* Work to complete
Please count the lines of the data that contain "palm" and state only the total.

* Provided entries
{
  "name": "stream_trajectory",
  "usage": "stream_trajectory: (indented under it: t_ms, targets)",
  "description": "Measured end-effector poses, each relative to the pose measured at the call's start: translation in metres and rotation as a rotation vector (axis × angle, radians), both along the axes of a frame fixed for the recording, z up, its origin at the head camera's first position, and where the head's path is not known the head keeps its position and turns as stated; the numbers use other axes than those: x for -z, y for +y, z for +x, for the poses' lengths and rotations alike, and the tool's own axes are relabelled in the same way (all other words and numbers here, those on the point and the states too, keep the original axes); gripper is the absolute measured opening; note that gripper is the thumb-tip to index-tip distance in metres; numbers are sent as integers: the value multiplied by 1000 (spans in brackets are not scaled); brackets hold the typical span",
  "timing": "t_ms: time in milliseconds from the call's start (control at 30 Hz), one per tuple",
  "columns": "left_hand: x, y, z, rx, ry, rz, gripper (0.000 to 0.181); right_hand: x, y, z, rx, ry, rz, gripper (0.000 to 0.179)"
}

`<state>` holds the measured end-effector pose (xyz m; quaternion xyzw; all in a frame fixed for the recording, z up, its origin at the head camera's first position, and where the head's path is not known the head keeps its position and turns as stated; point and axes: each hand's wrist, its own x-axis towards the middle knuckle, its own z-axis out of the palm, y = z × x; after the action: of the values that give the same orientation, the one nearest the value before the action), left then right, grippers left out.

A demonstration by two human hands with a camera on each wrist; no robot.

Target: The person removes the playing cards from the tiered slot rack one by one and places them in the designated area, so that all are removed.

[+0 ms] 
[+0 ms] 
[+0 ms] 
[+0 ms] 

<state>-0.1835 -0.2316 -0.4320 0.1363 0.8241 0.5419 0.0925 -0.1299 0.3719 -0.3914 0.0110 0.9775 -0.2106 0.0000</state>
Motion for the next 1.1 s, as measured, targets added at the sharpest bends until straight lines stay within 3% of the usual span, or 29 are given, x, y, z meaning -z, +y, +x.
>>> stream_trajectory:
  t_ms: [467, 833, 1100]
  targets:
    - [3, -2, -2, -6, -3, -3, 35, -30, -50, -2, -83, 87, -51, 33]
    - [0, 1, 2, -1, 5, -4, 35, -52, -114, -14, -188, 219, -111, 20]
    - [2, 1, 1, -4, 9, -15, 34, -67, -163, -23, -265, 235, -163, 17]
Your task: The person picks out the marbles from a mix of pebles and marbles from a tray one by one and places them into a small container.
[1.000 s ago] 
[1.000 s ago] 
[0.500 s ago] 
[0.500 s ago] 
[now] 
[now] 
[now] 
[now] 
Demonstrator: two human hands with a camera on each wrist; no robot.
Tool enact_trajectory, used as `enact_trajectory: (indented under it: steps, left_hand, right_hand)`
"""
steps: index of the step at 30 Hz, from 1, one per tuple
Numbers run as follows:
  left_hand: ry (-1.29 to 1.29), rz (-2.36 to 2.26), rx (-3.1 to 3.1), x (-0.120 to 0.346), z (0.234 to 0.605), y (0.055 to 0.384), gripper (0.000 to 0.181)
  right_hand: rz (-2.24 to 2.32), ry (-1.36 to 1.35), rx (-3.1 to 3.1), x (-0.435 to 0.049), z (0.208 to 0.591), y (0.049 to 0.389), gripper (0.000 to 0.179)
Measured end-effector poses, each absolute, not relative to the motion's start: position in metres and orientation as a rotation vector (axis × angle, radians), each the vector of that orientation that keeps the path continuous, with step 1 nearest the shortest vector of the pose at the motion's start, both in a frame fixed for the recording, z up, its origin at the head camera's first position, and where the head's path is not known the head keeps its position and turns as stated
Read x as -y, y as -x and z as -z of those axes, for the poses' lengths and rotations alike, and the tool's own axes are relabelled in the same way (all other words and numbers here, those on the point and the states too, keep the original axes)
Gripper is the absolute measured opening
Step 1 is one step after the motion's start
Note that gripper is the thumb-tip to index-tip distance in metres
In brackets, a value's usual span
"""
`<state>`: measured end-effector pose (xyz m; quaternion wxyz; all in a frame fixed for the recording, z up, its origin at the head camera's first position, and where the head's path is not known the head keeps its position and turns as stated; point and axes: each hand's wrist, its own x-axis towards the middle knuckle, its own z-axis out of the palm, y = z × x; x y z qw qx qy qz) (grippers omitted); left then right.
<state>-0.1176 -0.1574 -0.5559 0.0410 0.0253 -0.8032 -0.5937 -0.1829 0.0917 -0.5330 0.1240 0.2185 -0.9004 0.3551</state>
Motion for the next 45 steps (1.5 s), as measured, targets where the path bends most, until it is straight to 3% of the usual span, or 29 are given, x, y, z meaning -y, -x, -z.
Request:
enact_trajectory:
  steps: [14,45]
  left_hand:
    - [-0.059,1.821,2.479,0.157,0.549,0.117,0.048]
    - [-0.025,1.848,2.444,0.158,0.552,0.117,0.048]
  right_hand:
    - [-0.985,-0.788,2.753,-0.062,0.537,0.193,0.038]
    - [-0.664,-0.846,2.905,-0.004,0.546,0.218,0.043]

* Response to the exercise
2